To fund the initiative, NETAR has applied for a National Association of Realtors Commercial Innovation Grant.

“This is the third year the NAR has offered a grant to associations to be creative and innovate commercial ideas to increase the level of visibility of our commercial members to elevate the market,” Petzoldt says.

“About 15 minutes after I learned about this grant opportunity from our NETAR executive Edith Ann Wadewitz, I got a real long email from Eric,” Petzoldt says. “All it said was, ‘Let’s do it.’”

“I sent him a long email back,” Petzoldt says. “I said, ‘OK.’”

In addition to educating the residential realtors about the commercial side of the business, the grant funds would also be used to train realtors to communicate more effectively the role their profession plays in community development.

“This business is about being a servant leader,” Kistner says, “At some point in your career you have to realize that the search for wealth is great but you need to find some significance somewhere.” Most realtors know that and already add value to their communities, he says.

The grant application was overnighted to NAR Feb. 21, Petzoldt says, “We’re competing with all the associations around the country, and I don’t believe Tennessee has ever received one of these grants, but there’s only one accredited commercial organization in the state, and that’s in Memphis.”

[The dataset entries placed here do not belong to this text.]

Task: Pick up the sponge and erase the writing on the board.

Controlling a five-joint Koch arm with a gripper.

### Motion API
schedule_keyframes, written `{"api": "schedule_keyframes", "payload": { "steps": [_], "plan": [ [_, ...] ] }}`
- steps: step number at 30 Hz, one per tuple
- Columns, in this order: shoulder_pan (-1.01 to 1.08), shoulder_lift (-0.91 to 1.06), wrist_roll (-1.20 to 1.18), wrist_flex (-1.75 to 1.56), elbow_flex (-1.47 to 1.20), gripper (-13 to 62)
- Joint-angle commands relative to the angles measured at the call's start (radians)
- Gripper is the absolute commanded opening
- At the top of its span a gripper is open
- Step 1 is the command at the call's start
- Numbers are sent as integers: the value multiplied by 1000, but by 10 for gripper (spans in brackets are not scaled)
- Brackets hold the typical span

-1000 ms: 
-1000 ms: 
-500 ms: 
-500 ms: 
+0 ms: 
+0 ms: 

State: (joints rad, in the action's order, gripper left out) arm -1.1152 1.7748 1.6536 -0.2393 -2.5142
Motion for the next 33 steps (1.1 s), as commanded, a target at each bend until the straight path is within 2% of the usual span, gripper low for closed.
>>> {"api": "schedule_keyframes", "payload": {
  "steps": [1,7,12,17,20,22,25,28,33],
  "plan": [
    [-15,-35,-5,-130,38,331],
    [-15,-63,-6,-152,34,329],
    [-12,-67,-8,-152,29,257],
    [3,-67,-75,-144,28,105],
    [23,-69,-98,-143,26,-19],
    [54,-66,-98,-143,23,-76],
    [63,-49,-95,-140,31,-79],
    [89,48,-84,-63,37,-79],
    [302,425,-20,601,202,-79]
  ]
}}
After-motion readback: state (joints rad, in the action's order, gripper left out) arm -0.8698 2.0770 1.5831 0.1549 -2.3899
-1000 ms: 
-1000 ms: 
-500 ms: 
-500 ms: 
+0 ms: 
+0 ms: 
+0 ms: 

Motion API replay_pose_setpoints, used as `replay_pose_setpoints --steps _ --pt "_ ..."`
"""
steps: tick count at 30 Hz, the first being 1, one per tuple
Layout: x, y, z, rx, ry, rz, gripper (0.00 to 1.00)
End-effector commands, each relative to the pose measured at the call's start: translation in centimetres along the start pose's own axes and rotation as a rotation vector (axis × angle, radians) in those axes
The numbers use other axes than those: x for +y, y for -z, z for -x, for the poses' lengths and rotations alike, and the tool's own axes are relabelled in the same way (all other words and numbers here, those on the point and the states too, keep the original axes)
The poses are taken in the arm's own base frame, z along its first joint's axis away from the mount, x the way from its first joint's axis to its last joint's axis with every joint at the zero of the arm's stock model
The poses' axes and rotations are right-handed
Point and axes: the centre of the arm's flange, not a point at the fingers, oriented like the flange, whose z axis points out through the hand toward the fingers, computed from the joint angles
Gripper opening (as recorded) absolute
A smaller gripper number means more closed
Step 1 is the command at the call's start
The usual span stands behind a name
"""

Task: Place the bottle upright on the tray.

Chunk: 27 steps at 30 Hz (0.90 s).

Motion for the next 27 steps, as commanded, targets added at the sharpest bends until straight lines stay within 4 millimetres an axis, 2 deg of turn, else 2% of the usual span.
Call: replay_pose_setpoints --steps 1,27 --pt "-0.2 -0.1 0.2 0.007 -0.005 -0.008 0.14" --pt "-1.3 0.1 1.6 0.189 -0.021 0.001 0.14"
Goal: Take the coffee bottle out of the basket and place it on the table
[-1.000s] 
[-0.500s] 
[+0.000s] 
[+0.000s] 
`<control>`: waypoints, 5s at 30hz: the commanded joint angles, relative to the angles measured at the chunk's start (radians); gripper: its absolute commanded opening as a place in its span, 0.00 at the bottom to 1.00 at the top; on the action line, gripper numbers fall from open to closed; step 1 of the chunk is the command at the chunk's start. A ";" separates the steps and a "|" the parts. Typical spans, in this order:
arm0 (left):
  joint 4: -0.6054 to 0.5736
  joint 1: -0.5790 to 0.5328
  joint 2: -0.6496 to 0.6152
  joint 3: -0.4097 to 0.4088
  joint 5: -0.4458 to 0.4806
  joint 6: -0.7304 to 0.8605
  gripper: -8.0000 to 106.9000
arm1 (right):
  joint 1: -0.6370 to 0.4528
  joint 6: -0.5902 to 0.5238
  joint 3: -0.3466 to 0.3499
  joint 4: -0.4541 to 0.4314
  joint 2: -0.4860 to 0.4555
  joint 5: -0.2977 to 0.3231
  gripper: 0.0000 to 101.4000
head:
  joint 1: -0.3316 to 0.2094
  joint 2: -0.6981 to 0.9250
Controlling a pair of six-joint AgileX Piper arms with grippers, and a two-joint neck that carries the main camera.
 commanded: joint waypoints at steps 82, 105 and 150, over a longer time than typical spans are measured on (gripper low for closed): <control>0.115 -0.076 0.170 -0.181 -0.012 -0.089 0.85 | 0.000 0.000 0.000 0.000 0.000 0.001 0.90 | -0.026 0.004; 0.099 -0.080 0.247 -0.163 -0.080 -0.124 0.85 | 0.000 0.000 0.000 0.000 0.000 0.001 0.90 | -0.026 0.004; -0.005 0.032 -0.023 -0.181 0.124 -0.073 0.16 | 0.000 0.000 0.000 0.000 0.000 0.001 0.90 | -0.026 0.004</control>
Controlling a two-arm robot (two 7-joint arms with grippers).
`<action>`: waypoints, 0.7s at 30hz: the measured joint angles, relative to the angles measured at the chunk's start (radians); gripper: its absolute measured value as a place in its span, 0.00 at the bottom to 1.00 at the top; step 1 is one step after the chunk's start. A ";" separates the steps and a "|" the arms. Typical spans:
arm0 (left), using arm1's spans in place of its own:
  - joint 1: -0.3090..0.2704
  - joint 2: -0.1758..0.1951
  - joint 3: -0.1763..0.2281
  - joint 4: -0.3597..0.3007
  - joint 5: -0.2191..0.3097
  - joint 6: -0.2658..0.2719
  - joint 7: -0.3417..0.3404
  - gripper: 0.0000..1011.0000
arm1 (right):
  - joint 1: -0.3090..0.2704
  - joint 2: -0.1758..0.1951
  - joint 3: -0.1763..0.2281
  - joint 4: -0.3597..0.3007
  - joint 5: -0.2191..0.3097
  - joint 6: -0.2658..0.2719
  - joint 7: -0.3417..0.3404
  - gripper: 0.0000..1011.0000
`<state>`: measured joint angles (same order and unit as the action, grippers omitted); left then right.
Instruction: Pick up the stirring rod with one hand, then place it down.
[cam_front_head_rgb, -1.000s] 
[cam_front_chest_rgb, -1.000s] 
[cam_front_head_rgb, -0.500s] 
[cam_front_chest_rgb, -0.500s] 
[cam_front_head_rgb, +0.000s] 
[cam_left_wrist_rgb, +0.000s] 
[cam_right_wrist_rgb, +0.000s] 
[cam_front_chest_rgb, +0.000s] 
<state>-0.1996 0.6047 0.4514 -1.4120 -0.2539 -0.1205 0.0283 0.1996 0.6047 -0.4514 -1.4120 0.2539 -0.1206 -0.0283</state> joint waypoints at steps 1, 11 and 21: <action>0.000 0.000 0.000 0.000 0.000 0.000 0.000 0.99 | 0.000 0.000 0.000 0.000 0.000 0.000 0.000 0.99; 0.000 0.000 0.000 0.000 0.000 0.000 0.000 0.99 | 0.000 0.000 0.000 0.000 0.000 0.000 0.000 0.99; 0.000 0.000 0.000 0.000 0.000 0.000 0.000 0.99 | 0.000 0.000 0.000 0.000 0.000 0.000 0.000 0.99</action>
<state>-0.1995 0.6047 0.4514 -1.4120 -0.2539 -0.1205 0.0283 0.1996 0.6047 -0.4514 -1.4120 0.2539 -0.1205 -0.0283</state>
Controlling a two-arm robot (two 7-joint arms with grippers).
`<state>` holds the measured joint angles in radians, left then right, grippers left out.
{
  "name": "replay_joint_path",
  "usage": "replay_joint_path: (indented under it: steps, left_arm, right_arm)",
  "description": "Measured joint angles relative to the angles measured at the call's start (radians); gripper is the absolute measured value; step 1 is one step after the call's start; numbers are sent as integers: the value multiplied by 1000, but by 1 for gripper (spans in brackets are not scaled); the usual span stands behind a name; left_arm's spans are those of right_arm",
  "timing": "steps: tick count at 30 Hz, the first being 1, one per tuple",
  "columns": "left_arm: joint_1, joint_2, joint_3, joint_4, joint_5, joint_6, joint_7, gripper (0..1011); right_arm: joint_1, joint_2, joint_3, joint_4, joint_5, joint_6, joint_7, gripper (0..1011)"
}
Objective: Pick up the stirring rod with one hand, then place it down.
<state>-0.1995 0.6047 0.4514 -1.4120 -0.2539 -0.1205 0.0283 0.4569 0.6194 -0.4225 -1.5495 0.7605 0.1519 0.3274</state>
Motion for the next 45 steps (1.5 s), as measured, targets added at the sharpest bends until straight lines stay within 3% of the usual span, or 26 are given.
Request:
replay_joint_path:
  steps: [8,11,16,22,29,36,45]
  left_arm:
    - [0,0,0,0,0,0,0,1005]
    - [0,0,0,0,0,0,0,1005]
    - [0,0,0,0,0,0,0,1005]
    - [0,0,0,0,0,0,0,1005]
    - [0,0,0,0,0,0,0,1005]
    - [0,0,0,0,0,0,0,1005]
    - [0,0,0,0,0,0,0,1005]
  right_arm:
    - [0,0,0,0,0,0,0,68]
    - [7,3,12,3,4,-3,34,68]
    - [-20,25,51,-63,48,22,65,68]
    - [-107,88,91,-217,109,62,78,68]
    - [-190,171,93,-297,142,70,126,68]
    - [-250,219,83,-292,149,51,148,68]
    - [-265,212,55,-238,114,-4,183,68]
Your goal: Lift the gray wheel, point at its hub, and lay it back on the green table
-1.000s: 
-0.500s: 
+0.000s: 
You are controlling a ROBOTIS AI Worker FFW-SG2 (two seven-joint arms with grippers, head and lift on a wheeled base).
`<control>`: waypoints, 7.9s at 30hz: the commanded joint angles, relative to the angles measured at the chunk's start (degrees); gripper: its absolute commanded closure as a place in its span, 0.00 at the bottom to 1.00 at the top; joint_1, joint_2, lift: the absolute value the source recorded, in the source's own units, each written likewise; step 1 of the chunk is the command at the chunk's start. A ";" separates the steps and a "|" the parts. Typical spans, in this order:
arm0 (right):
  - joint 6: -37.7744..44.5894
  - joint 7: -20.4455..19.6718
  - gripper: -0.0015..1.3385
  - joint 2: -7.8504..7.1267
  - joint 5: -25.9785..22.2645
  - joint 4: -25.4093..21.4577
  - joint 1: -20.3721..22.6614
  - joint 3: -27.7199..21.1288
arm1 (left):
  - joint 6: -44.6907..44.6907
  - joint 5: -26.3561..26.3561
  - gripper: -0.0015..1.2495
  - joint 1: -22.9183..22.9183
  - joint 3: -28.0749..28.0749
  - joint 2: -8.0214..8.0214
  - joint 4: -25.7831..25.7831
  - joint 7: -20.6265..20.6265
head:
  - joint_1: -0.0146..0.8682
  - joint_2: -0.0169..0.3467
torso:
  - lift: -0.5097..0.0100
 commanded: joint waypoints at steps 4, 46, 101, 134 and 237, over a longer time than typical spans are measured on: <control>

Even if the grant funds don’t come through, Kistner says, the opportunity presented by lowering the wall between residential and commercial realtors is too great to pass up. ““One of the things we’re going to do, and we’ll begin rolling this out next month, is at our orientation for all the realtors – commercial and residential – we’re going to bring in a commercial person each meeting to talk about exactly what a transaction looks like on the commercial side. Residential realtors will quickly realize it’s completely different than selling a house – some commercial realtors’ transactions last 12 to 24 months, the marketing costs are a lot higher on the commercial side where signs for a commercial building can be $1,000 alone. But we’re going to teach our residential people to work with our commercial people as referral agents.”